#### Assignment
Across the entries below, how many lines contain the string "grey"? Give only the count.

#### Available data
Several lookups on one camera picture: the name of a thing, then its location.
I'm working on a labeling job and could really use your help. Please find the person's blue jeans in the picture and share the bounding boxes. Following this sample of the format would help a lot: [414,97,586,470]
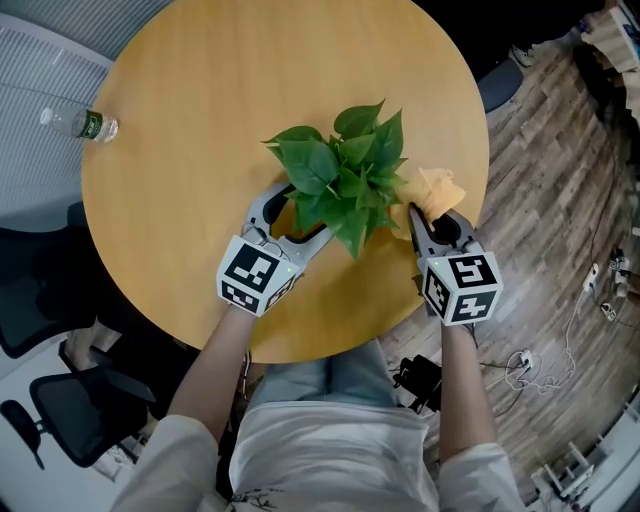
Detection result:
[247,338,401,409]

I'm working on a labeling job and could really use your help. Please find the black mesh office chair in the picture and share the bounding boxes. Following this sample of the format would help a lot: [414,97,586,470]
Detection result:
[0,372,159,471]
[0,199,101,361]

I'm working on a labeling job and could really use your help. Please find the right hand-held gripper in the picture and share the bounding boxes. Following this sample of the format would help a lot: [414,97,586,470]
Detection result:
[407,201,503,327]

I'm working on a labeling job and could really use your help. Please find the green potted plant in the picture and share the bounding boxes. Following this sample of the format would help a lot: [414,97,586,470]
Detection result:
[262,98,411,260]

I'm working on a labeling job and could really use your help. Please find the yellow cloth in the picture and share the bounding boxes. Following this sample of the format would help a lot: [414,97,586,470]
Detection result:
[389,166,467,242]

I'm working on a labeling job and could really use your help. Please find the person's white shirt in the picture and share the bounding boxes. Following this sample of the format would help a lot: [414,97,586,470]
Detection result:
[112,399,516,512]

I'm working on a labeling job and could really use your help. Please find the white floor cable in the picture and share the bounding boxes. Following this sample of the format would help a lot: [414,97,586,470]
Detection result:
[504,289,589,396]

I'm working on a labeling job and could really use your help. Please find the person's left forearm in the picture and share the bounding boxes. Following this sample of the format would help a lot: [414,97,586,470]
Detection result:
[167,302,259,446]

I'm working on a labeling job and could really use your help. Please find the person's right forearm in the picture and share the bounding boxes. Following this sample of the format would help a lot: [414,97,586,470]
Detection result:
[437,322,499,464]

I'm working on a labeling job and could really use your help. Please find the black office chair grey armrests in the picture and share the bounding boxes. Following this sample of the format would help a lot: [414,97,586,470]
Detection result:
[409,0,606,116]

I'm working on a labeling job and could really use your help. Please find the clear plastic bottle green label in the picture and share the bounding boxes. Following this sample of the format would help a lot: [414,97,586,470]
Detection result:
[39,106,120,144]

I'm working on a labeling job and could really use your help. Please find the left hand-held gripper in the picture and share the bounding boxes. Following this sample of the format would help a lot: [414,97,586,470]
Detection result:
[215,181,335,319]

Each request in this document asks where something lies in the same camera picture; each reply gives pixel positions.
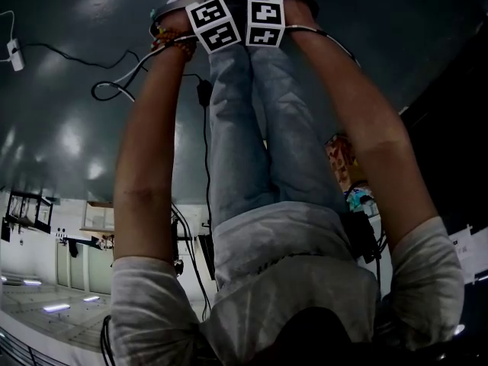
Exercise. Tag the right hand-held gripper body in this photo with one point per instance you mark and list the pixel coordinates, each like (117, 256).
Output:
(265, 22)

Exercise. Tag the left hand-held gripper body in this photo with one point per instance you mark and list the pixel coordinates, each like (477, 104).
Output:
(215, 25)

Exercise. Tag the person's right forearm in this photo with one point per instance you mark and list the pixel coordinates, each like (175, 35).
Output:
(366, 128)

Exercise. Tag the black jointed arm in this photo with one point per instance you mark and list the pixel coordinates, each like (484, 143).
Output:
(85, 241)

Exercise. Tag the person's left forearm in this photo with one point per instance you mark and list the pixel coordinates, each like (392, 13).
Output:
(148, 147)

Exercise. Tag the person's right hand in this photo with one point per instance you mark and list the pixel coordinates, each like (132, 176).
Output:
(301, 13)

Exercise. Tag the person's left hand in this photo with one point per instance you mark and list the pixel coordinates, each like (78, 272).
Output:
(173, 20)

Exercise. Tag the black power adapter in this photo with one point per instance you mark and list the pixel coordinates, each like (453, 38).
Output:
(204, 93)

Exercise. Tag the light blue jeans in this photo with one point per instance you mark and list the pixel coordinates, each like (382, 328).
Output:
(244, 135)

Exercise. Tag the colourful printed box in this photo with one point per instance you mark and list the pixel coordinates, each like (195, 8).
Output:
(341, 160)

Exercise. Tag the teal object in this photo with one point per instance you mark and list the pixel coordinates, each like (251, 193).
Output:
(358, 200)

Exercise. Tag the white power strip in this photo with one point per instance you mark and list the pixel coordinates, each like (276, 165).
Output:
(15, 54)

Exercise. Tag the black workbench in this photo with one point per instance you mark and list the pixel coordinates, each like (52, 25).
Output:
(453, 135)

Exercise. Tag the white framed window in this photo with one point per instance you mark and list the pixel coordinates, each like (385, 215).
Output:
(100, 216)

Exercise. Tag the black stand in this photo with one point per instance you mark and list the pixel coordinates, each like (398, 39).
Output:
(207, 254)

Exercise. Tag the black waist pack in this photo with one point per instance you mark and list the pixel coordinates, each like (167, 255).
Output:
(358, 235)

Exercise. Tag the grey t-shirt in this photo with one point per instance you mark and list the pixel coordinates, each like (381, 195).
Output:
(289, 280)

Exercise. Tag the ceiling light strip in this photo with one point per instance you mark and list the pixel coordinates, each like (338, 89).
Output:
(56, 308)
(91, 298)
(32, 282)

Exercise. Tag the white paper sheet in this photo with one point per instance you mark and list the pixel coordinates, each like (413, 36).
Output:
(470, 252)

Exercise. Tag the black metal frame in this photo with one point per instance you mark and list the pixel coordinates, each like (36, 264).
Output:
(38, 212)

#### Solved problem
2